I’m trying to work with a dataset with missing data using the CUDA.jl. I’d like to skip the missing data in some statistics (mean, covariance etc). Is there any general solution to this that performs well on a GPU? I have written custom kernels to do this but I think I may be missing something and there could be a cleaner way to do it.
I’d like to be able to write something short like:
using CUDA
a = rand(1000,1000) #random data
a[ a.>0.5 ] .= NaN # simulate missing data using nan since no missings support
a = cu(a)
mapslices( x->mean(filter(!isnan,x)),a,dims=1) #average non-missing data in each colum
This works but is extremely slow on the GPU. Everything I have tried is either very slow or won’t compile for the GPU. Is there a reasonably fast way to do this without custom kernels?
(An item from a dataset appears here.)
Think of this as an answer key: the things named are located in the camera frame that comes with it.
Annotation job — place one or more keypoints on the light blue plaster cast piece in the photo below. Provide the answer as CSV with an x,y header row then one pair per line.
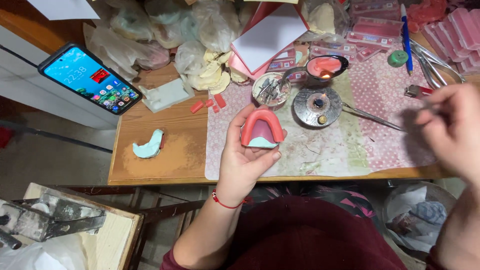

I don’t have a GPU to test this right now, but reduce and mapreduce should be fast on CUDA arrays, so things like
reduce(a, dims=1) do acc, val
isnan(val) ? acc : val + acc
end
should be an efficient way to filter NaNs out in a sum. For more complex statistics, it’s worth checking if it’s easy to get them using say Transducers or OnlineStats. In principle both packages should work with reduce and thus be GPU compatible (haven’t checked though).
You should CUDA.allowscalar(false), which will probably reveal that mapslices isn’t available for CuArray. Generally, missing isn’t supported either since CuArray doesn’t support Union eltypes.